How to complete this task
Output the lines below exactly, please, from the first line until the line with "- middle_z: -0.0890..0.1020", counting both.

Dataset extract
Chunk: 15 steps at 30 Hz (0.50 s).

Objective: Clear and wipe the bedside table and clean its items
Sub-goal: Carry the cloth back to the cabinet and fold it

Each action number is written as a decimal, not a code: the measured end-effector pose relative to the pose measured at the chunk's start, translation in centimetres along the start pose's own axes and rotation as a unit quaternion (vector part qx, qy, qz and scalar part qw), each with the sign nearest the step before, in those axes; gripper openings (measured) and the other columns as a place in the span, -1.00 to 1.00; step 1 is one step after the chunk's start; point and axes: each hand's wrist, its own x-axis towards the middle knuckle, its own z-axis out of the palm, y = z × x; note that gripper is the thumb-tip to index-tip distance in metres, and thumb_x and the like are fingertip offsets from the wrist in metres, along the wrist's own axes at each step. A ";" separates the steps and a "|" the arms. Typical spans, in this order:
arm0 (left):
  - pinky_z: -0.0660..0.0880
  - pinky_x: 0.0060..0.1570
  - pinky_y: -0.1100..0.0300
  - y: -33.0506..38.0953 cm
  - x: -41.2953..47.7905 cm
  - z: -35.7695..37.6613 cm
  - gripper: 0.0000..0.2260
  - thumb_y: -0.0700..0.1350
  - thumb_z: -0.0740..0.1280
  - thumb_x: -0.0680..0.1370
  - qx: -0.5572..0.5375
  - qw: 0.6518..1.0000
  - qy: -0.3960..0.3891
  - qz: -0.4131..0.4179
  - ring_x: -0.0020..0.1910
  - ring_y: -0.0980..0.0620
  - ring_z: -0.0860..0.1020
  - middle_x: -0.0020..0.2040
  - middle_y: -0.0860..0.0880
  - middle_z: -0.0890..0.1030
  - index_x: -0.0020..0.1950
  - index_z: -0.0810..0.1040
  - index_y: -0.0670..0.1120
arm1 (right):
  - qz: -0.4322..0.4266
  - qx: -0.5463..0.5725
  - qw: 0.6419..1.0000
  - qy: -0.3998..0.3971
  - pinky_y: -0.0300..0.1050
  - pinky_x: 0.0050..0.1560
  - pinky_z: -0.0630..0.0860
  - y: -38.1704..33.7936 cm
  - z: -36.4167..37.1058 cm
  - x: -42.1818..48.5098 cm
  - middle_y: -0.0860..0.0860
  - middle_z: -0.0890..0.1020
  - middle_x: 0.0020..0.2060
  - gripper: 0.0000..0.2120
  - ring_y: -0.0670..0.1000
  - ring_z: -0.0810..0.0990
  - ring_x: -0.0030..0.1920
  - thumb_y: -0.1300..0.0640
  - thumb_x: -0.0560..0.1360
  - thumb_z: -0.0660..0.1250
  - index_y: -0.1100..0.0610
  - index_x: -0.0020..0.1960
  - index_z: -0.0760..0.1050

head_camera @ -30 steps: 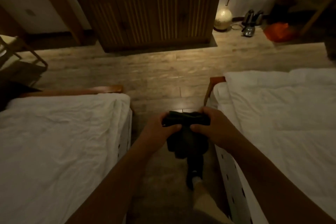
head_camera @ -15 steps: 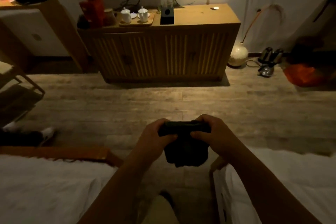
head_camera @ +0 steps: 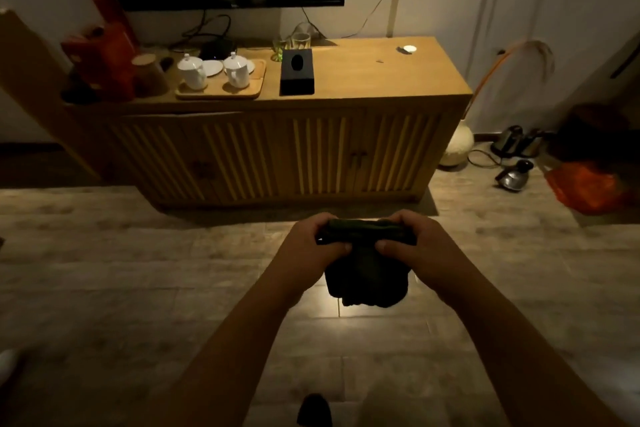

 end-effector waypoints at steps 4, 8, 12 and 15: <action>0.62 0.00 0.06 1.9 11.2 -0.9 -0.82 -0.27 0.38 0.49 -0.014 1.000 -0.011 0.004 0.03 -0.04 0.62 0.00 -0.10 0.64 0.04 0.58 -0.06 | -0.006 0.005 1.000 0.001 -0.30 -0.30 0.54 -0.6 -3.6 10.9 -0.02 0.65 -0.18 -0.84 -0.15 0.64 -0.20 0.20 0.43 0.44 -0.02 -0.08 0.55; 0.62 -0.09 0.14 3.4 24.3 -0.7 -0.84 -0.23 0.39 0.50 -0.013 1.000 -0.014 0.004 0.00 0.00 0.64 -0.02 -0.05 0.65 0.02 0.58 -0.01 | -0.013 0.017 1.000 -0.014 -0.32 -0.31 0.56 0.2 -8.2 23.1 -0.07 0.66 -0.21 -0.86 -0.14 0.65 -0.21 0.16 0.43 0.44 -0.06 -0.14 0.55; 0.64 -0.13 0.10 5.9 35.1 0.4 -0.85 -0.22 0.40 0.49 -0.033 0.999 0.004 -0.017 0.01 -0.01 0.64 0.00 -0.06 0.65 0.00 0.59 0.01 | -0.006 0.024 1.000 -0.013 -0.26 -0.30 0.58 -0.3 -13.4 33.8 -0.07 0.66 -0.18 -0.87 -0.13 0.66 -0.18 0.13 0.43 0.46 -0.07 -0.12 0.55; 0.65 -0.11 0.10 8.2 43.3 1.2 -0.85 -0.20 0.40 0.49 -0.028 0.999 0.015 -0.021 -0.01 0.01 0.65 -0.02 -0.04 0.67 0.00 0.60 0.03 | 0.008 0.002 1.000 -0.013 -0.20 -0.24 0.58 -0.6 -17.2 41.5 0.00 0.66 -0.13 -0.87 -0.06 0.66 -0.13 0.15 0.43 0.46 0.04 -0.05 0.55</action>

Answer to this task
Chunk: 15 steps at 30 Hz (0.50 s).

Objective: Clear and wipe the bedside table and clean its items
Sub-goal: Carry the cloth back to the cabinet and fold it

Each action number is written as a decimal, not a code: the measured end-effector pose relative to the pose measured at the chunk's start, translation in centimetres along the start pose's own axes and rotation as a unit quaternion (vector part qx, qy, qz and scalar part qw), each with the sign nearest the step before, in those axes; gripper openings (measured) and the other columns as a place in the span, -1.00 to 1.00; step 1 is one step after the chunk's start; point and axes: each hand's wrist, its own x-axis towards the middle knuckle, its own z-axis out of the palm, y = z × x; note that gripper is the thumb-tip to index-tip distance in metres, and thumb_x and the like are fingertip offsets from the wrist in metres, along the wrist's own axes at each step. A ";" separates the steps and a "|" the arms. Typical spans, in this order:
arm0 (left):
  - pinky_z: -0.0660..0.0880
  - pinky_x: 0.0060..0.1570
  - pinky_y: -0.1100..0.0300
  - y: -33.0506..38.0953 cm
  - x: -41.2953..47.7905 cm
  - z: -35.7695..37.6613 cm
  - gripper: 0.0000..0.2260
  - thumb_y: -0.0700..0.1350
  - thumb_z: -0.0740..0.1280
  - thumb_x: -0.0680..0.1370
  - qx: -0.5572..0.5375
  - qw: 0.6518..1.0000
  - qy: -0.3960..0.3891
  - qz: -0.4131..0.4179
  - ring_x: -0.0020..0.1910
  - ring_y: -0.0980..0.0620
  - ring_z: -0.0860..0.1020
  - middle_x: -0.0020..0.2040
  - middle_y: -0.0860..0.0880
  - middle_z: -0.0890..0.1030
  - index_x: -0.0020..0.1950
  - index_z: -0.0810..0.1040
  - index_y: -0.0670..0.1120
arm1 (right):
  - qz: -0.4322..0.4266
  - qx: -0.5463..0.5725
  - qw: 0.6419..1.0000
  - qy: -0.3998..0.3971
  - pinky_y: -0.0300..0.1050
  - pinky_x: 0.0050..0.1560
  - pinky_z: -0.0630..0.0860
  - y: -38.1704..33.7936 cm
  - z: -36.4167..37.1058 cm
  - x: -42.1818..48.5098 cm
  - middle_y: -0.0860..0.0860
  - middle_z: -0.0890..0.1020

Output for the exercise is complete.